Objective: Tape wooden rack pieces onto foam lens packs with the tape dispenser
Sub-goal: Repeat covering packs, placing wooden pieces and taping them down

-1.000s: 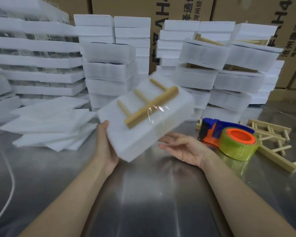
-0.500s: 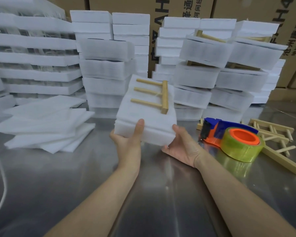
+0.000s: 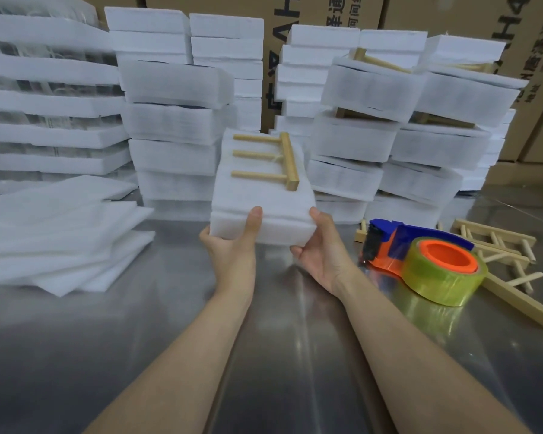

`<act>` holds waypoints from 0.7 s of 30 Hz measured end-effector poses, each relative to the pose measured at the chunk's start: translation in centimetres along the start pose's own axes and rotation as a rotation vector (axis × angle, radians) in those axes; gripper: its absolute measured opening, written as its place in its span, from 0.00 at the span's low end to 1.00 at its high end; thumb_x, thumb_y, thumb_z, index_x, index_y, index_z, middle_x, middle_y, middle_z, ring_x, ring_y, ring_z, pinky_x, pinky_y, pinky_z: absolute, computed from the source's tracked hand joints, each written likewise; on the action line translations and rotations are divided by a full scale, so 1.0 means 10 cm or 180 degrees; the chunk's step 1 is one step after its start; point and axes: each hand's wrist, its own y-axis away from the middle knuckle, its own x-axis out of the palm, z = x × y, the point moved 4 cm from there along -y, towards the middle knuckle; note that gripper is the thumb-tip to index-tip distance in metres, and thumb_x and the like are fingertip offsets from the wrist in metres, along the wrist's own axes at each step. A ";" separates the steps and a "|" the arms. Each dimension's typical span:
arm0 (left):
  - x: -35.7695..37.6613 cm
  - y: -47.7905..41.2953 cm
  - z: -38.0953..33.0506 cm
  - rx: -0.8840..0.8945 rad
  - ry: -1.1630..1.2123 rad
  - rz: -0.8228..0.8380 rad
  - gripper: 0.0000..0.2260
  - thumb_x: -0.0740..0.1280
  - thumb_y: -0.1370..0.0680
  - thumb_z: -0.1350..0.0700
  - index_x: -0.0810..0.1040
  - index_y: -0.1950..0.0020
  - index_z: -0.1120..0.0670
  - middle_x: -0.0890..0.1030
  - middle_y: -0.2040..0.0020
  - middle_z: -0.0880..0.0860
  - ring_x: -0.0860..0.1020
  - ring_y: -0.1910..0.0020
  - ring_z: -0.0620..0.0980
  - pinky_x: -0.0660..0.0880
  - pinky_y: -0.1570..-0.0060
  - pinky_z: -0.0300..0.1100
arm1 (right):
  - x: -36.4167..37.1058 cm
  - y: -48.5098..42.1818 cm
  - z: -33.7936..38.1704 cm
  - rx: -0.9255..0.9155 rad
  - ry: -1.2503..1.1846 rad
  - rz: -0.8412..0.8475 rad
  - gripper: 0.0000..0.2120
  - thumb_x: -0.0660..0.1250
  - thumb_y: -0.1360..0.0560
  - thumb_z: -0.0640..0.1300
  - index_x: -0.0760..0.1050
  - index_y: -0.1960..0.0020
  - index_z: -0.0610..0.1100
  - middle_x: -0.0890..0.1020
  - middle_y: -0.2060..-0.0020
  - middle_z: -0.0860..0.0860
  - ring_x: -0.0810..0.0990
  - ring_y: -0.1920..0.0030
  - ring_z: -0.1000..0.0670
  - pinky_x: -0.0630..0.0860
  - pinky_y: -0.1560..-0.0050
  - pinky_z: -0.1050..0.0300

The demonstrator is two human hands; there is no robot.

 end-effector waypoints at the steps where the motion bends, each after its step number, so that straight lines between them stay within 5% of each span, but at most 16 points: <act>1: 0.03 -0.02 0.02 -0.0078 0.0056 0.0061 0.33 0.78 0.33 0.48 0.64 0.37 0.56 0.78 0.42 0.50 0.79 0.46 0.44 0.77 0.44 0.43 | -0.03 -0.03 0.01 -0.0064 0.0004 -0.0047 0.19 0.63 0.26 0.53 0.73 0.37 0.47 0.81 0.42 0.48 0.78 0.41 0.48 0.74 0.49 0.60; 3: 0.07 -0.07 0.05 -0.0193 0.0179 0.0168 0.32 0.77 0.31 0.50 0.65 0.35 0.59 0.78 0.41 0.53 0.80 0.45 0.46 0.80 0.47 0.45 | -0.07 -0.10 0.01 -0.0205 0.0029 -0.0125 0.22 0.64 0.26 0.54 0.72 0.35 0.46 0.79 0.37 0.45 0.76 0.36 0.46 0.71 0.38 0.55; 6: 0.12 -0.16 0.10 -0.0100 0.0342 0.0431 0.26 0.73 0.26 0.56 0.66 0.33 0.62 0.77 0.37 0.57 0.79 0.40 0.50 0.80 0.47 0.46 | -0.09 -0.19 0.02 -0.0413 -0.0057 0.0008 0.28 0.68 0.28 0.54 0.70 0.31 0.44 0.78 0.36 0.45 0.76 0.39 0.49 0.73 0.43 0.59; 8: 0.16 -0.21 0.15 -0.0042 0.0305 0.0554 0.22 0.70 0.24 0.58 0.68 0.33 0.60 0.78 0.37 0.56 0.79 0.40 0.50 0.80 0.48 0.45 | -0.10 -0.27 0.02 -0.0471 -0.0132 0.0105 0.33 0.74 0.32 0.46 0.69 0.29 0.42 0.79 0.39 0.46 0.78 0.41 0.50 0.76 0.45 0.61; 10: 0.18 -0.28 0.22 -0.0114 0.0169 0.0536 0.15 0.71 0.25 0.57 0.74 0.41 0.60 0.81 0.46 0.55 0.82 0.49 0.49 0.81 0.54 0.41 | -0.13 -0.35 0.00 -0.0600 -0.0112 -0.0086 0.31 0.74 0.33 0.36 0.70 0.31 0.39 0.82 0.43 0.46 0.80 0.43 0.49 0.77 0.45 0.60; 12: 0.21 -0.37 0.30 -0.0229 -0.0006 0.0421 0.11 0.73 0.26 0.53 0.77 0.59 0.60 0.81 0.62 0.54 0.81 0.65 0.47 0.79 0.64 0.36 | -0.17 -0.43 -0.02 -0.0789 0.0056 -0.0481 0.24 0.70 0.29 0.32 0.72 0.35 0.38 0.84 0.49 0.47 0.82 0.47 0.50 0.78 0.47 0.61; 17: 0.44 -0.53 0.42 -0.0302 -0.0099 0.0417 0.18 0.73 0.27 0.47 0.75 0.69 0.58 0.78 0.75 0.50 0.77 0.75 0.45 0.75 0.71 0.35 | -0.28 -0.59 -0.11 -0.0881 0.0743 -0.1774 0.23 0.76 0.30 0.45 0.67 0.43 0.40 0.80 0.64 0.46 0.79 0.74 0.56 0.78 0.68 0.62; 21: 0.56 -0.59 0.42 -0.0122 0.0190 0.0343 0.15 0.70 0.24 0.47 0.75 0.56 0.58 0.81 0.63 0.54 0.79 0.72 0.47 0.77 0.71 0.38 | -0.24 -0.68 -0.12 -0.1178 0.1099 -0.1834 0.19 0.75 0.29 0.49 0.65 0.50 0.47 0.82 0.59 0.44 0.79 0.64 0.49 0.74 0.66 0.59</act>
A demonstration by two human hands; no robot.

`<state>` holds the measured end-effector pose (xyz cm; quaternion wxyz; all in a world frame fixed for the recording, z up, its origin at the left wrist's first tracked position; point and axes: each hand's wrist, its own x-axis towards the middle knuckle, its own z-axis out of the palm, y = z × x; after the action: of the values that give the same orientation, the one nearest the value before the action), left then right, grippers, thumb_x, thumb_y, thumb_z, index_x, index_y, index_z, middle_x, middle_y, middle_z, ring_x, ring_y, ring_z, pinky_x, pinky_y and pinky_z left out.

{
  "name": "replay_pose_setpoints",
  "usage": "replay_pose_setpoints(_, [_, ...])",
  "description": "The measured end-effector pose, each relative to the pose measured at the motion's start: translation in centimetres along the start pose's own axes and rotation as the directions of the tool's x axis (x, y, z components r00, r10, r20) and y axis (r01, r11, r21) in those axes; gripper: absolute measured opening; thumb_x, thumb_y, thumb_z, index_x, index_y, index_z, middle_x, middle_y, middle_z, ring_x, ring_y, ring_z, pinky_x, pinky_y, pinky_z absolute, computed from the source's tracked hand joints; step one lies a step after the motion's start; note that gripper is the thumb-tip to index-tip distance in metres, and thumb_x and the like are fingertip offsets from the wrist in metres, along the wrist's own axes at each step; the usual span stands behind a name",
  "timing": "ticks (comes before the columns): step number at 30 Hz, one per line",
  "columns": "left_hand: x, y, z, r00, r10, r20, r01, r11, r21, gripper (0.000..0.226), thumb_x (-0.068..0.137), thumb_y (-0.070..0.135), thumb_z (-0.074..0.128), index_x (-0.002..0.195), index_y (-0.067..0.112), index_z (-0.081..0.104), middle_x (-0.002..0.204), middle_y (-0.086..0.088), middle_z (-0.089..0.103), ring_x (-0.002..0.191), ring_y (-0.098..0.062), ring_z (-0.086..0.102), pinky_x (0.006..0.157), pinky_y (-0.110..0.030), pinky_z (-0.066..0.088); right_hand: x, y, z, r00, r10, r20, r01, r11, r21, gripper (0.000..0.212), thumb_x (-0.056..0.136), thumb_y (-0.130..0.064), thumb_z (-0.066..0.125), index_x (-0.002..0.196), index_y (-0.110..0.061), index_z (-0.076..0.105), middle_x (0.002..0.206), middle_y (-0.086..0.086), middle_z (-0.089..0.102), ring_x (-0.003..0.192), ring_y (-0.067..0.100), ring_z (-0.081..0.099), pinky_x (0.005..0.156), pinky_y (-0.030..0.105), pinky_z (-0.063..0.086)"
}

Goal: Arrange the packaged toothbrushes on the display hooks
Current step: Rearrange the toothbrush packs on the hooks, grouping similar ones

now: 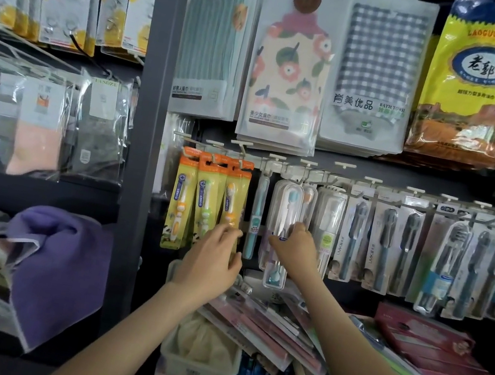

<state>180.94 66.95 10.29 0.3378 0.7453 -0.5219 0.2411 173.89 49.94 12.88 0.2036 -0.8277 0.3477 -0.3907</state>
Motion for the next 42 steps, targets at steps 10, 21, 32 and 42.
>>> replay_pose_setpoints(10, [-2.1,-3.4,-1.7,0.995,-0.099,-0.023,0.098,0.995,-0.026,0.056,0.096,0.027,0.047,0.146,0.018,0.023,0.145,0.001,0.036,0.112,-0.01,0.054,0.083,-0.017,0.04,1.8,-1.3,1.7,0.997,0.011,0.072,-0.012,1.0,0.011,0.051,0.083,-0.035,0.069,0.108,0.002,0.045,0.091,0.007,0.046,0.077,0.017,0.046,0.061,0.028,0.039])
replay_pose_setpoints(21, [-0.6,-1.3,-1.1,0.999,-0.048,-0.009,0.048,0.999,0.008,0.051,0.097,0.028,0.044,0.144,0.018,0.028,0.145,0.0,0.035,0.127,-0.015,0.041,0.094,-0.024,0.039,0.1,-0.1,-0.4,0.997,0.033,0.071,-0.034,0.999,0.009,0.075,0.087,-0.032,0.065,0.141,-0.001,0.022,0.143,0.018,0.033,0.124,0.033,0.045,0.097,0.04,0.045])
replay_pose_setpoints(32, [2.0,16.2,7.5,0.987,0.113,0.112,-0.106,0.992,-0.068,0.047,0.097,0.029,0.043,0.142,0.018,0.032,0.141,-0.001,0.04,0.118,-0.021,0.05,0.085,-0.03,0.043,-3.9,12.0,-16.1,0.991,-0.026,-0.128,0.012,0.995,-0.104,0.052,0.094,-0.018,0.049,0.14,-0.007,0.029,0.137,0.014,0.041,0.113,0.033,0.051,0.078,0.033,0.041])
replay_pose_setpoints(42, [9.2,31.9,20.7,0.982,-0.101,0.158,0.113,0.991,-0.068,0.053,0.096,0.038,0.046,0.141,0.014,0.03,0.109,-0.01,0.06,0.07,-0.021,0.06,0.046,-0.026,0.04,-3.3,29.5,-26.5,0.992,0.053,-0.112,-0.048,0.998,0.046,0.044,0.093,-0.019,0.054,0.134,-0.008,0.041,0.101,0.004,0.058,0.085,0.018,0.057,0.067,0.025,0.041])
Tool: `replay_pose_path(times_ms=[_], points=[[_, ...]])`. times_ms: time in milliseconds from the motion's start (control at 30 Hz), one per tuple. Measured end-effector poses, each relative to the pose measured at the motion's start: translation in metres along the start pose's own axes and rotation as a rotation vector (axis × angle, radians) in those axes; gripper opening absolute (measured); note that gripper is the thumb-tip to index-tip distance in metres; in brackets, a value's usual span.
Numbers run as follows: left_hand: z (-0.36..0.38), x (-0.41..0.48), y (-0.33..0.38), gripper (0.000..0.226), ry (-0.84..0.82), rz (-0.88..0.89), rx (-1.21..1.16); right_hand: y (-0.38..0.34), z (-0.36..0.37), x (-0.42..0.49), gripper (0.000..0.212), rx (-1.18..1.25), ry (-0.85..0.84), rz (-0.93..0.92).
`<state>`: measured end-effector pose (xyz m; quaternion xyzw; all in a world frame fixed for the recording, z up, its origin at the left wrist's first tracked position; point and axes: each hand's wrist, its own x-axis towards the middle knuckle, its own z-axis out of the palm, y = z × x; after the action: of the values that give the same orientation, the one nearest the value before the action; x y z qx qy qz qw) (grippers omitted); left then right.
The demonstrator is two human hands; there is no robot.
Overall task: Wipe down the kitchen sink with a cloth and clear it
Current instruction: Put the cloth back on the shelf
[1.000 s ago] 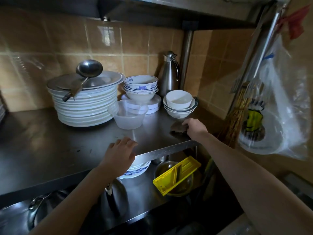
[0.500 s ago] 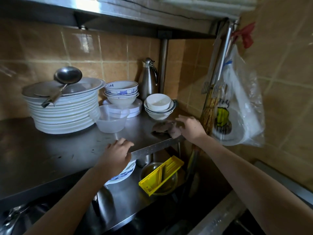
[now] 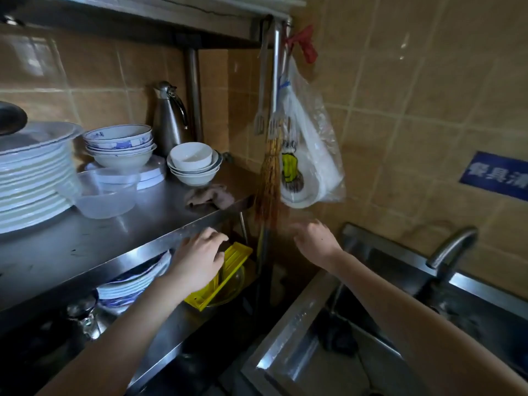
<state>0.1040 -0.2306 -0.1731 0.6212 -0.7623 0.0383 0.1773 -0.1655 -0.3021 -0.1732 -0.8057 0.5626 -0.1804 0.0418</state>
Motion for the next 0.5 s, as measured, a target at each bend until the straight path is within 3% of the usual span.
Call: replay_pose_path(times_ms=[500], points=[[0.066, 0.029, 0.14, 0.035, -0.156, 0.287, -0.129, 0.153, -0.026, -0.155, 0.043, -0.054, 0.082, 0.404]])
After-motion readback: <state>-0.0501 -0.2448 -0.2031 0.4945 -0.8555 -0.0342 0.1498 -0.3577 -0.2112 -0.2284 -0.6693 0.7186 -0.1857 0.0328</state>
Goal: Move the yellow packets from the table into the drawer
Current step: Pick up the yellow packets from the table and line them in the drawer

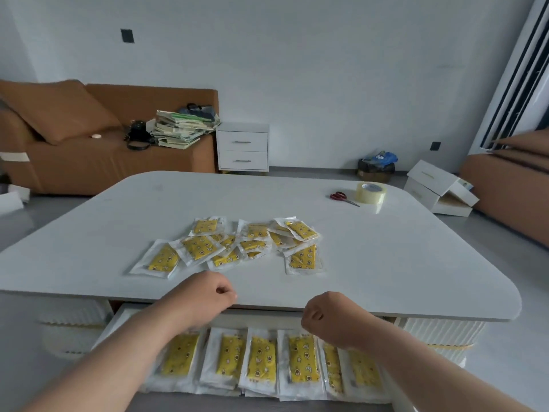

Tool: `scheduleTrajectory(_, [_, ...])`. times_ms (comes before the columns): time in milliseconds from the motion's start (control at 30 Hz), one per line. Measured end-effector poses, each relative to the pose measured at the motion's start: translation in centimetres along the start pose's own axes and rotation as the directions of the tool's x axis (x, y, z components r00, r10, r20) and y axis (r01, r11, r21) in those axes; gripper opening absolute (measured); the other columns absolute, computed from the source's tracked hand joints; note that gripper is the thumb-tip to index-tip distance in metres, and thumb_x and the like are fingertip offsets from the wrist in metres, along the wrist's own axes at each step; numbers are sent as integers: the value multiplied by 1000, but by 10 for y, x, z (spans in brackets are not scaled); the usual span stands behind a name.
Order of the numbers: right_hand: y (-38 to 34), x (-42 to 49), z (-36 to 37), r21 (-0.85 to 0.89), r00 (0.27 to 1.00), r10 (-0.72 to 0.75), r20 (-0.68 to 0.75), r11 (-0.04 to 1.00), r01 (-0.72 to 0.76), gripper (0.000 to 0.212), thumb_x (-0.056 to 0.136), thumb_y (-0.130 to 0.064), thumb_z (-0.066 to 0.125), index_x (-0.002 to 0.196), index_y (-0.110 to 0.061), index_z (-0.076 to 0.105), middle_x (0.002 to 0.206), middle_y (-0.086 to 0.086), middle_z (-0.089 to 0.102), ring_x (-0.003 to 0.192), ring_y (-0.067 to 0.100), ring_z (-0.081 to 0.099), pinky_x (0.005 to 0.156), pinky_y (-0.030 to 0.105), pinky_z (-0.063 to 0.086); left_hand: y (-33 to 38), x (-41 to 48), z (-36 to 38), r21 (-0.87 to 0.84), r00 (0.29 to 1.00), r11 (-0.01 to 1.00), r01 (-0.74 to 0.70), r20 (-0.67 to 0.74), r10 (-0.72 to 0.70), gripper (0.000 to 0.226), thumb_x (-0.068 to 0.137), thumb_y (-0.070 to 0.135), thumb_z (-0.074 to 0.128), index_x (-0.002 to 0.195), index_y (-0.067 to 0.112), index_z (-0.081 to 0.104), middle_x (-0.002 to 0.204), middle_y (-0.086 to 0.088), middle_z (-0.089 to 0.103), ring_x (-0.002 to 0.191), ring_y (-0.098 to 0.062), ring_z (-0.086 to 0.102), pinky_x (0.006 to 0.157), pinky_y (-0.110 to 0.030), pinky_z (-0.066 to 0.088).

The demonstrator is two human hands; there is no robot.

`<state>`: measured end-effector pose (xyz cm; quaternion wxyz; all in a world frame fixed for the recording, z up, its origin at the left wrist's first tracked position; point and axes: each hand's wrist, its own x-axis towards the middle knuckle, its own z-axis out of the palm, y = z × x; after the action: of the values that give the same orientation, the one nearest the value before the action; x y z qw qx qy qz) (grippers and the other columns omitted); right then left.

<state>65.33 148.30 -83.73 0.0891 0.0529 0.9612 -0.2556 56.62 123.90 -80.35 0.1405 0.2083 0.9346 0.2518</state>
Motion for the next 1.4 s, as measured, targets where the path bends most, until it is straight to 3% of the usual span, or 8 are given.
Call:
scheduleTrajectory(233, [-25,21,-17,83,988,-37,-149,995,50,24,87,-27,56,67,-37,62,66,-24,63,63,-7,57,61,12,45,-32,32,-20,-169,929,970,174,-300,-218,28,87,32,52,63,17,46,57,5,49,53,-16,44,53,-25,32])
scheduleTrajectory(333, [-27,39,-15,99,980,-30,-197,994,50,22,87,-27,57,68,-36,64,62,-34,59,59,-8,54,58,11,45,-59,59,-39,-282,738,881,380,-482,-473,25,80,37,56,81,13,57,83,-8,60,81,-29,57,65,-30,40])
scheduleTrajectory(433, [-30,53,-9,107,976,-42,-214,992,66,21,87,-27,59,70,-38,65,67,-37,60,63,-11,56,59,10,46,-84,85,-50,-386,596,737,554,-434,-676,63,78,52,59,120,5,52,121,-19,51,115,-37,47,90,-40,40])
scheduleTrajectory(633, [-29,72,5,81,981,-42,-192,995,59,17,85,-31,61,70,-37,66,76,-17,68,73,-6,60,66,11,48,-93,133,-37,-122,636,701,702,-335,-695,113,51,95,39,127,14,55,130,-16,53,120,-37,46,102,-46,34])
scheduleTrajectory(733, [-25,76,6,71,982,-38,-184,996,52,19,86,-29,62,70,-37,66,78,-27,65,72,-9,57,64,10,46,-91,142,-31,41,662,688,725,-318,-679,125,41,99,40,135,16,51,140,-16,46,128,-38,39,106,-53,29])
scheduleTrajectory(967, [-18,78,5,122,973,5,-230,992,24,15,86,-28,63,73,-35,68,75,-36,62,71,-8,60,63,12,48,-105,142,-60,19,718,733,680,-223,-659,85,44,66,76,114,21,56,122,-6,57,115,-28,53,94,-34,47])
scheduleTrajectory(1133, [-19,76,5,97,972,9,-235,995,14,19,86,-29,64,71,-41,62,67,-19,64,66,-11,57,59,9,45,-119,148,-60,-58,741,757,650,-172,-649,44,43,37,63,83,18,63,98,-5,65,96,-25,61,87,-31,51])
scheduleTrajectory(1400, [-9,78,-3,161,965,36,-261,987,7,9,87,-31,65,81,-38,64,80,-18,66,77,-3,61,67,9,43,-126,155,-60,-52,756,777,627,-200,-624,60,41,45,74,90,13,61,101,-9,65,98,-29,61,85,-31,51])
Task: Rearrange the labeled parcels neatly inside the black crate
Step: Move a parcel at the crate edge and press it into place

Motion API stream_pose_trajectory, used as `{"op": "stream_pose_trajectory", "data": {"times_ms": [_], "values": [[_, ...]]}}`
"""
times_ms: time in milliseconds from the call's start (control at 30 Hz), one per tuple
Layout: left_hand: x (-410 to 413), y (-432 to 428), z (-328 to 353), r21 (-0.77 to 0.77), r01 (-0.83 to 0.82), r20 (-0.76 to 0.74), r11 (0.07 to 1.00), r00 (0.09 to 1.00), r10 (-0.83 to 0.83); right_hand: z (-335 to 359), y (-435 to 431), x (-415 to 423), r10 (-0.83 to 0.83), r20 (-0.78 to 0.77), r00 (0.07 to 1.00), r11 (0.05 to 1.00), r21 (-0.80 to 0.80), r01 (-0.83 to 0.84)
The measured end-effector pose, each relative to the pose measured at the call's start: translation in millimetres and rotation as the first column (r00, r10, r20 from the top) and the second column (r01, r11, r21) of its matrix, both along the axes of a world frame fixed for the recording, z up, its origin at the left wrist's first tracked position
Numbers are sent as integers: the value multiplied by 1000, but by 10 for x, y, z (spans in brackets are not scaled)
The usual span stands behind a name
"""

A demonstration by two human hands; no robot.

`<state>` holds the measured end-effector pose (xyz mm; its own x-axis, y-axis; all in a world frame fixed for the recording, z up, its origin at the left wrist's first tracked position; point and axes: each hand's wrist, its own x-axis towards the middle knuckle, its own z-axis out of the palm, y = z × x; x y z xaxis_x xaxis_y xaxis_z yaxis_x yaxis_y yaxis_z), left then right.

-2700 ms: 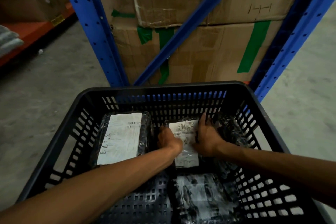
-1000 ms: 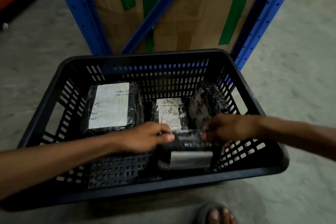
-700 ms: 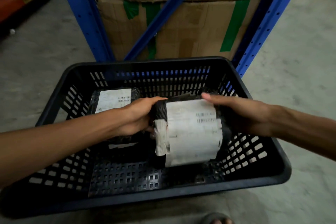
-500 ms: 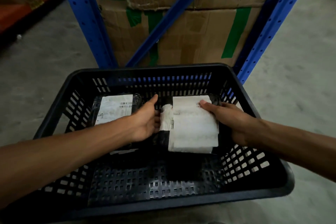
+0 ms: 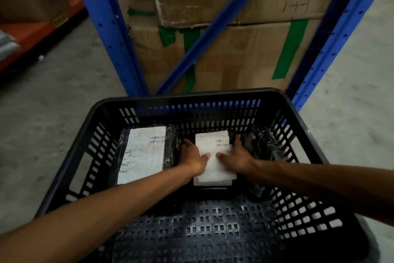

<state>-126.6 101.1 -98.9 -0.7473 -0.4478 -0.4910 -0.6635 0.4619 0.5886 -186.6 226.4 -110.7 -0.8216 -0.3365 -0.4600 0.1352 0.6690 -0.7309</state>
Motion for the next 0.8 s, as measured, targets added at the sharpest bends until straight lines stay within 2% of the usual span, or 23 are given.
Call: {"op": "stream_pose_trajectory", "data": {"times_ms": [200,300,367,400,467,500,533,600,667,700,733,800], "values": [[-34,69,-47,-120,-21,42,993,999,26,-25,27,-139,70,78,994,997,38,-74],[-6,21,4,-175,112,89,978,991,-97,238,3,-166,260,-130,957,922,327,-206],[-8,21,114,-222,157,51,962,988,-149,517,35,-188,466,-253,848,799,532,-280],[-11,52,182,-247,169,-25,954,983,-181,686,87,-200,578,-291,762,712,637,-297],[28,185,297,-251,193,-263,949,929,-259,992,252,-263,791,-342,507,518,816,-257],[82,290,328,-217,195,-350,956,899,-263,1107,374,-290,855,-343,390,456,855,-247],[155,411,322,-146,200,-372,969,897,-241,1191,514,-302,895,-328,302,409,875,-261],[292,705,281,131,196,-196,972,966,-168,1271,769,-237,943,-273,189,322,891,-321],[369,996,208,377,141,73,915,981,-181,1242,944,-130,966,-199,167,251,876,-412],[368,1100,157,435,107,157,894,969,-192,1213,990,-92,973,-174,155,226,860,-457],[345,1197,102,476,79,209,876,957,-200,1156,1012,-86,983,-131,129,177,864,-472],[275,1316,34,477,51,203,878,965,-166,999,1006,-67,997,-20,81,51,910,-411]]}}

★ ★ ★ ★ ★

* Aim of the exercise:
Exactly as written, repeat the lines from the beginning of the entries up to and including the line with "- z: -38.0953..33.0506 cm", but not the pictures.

* Solved problem:
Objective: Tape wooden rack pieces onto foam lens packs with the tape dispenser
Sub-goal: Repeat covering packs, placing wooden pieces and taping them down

-1.000s: 
-0.500s: 
+0.000s: 

`<act>` holds waypoints from 0.7 s of 30 Hz measured end-effector poses, each relative to the pose measured at the chunk's start: translation in centimetres along the start pose's own axes and rotation as a rotation vector (axis × angle, radians) in those axes; gripper: its absolute measured opening, written as its place in its span, from 0.00 at the span's low end to 1.00 at its high end; thumb_x, thumb_y, thumb_z, index_x, index_y, index_z, middle_x, middle_y, middle_z, ring_x, ring_y, ring_z, pinky_x, pinky_y, pinky_z: absolute, computed from the source's tracked hand joints, each written likewise; on the action line translations and rotations are divided by a full scale, so 1.0 means 10 cm or 180 degrees; the chunk's step 1 is one step after its start; point and axes: each hand's wrist, its own y-axis away from the middle knuckle, its own x-axis out of the palm, z = x × y, the point moved 4 cm from there along -y, towards the middle knuckle; note that gripper is the thumb-tip to index-tip distance in metres, and thumb_x and the like are fingertip offsets from the wrist in metres, along the wrist's own axes at each step. A ";" separates the steps and a "|" the arms. Each dimension's typical span:
arm0 (left):
  - x: -35.7695..37.6613 cm
  - y: -47.7905..41.2953 cm
  - z: -38.0953..33.0506 cm

That completes the answer.